El montaje de 'Carne viva' ya pasó por La Pensión, pero vuelve nuevamente a presentarse ante el público. Se trata de una comedia  surrealista, teñida de thriller y muy divertida que la misma autora ha  dirigido con la seguridad de quien conoce muy bien lo que quiere sacar de cada uno de sus personajes: un comisario de policía con  varios oficiales a su cargo, que se ve obligado a subalquilar dos espacios de la comisaría ante la penuria a la que se ve sometido con  los continuos recortes del presupuesto ministerial; una hipnóloga que ocupa uno de esos espacios alquilados y que también se las ve y se las desea para poder llegar a fin de mes, y que, a su vez, subalquila su espacio a otro hipnólogo; y una profesora de un centro de danza, con varios alumnos. Entre los personajes surgen  enredos y líos amorosos y sentimentales, al tiempo que comparten sus penurias económicas y los frecuentes cortes de luz a los que los somete la compañía eléctrica por su morosidad.
Problemas rocambolescos
Las frustraciones y angustias de los personajes se minimizan con   disparatadas disquisiciones que van desde el coaching a la física cuántica pasando por la práctica de juegos de rol y todos ellos se ven envueltos en situaciones tan inverosímiles como la ocultación a la vista de los demás de uno de los personajes, o, lo que aún es más difícil, de un cadáver.  
Con el público repartido entre la consulta de hipnosis, el despacho policial y la clase de baile (aproximadamente unos treinta espectadores en cada una de ellas), los personajes vienen y van con  la precisión de un reloj suizo y con la perfección de un mecano  inteligente  y sabiamente construido. Encarnan a los  personajes  Agustín Bellusci (comisario Torres); Vanesa Rasero (la hipnóloga, Elvira Campoamor); Font García (oficial Figueroa); Carmela Lloret (la bailarina, Mía); Fernando Nigro (inspector Bermúdez); Huichi Chio (la profesora de danza, Bárbara); Joan Carles Suau (Hugo); Juan Vinuesa (el hipnólogo, Mario Caballero) y Sara Torres (deliciosa en su interpretación de la exigente oficial Mónaco).

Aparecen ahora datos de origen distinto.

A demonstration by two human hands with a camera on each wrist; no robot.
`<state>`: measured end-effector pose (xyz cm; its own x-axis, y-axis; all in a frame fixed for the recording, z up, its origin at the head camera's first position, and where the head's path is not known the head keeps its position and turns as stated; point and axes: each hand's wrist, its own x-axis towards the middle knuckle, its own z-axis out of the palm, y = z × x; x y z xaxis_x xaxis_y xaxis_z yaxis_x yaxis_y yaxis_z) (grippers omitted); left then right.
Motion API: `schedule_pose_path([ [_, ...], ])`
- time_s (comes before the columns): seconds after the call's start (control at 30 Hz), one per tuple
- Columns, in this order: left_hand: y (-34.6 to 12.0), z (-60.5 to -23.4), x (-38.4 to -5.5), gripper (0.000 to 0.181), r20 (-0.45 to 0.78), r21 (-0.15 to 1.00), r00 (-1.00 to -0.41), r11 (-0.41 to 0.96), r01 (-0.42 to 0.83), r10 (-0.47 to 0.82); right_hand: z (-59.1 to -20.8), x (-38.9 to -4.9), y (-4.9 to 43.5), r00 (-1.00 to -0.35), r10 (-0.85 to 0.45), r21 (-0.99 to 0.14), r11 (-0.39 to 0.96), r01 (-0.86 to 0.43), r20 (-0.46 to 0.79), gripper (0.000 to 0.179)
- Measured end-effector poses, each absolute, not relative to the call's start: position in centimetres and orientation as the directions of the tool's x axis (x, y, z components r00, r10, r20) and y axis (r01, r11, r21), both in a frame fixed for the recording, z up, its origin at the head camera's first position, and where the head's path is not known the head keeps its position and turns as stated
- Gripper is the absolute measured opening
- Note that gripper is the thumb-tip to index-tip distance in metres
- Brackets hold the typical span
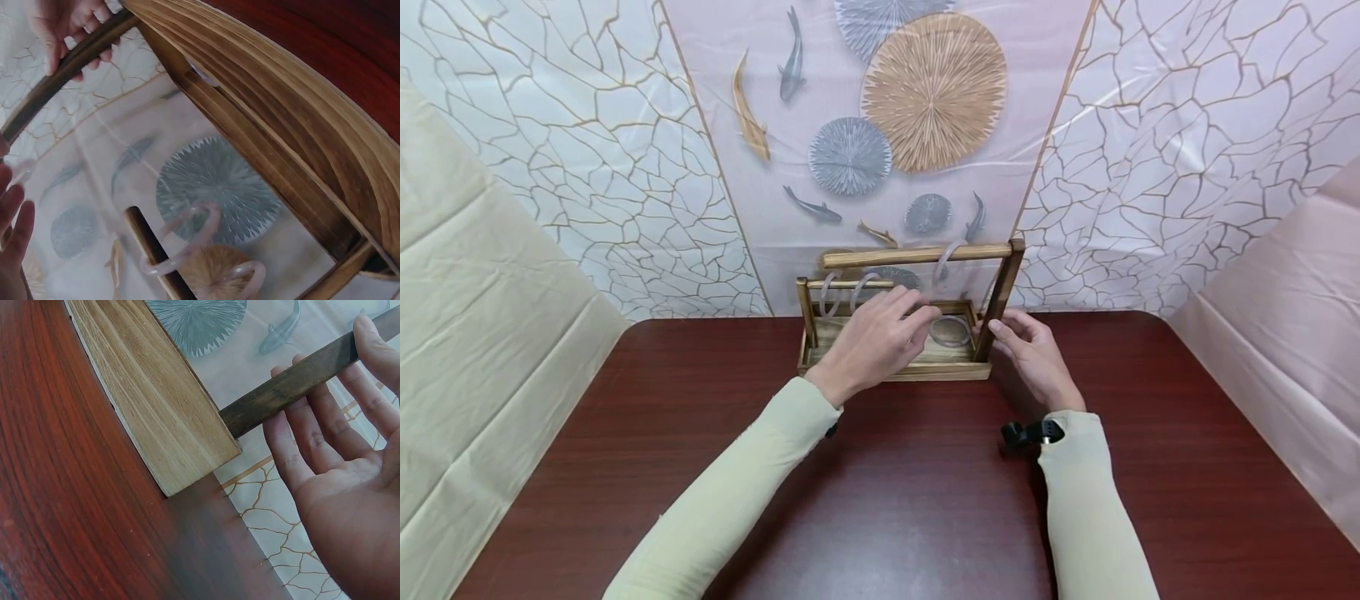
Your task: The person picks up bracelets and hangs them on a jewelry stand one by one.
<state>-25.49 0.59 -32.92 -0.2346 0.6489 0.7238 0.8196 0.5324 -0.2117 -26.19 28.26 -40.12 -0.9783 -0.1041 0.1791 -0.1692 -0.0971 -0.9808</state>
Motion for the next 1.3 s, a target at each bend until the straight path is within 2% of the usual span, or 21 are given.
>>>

El trabajo de dirección en el montaje es especialmente complejo al tener que simultanear lo que acontece en tres salas distintas y, por esa razón, es importantísimo que el tempo se ajuste al máximo y la labor actoral no pueda salirse ni un milímetro de lo ya establecido  porque, de otra forma, incidiría en el resto de los actores que están  en las dos salas contiguas y en el traslado de los espectadores de un  escenario a otro.
Y ese estrés que, a priori, podría presumirse que   tendría repercusión en la labor de los actores, no es tal porque, como  digo, todo funciona con la precisión de un reloj suizo en donde todos los engranajes son necesarios para que las manecillas del reloj   marquen la hora precisa. Dos horas y cuarto después de que -a oscuras- sonase el ruido de un aguacero permanente acompañado  de una tormenta  terrible, y entrelazados en los traslados de habitación a habitación, por el tema de la cantante italiana Mina, con el mismo título de la obra, 'Carne viva', los 90 espectadores, repartidos por las tres salas de la Pensión de las Pulgas, asisten  asombrados y con la sonrisa permanentemente dibujada en sus  bocas al final de un juego teatral tan hilarante como preciso.
Acaso todo eso sea posible reunirlo en una sola pieza porque "el universo conspira para que nuestros deseos se cumplan", según Paulo Coelho, frase repetida por alguno de los personajes en las tres piezas que, en conjunto, constituyen esta 'Carne viva´ de Despeyroux.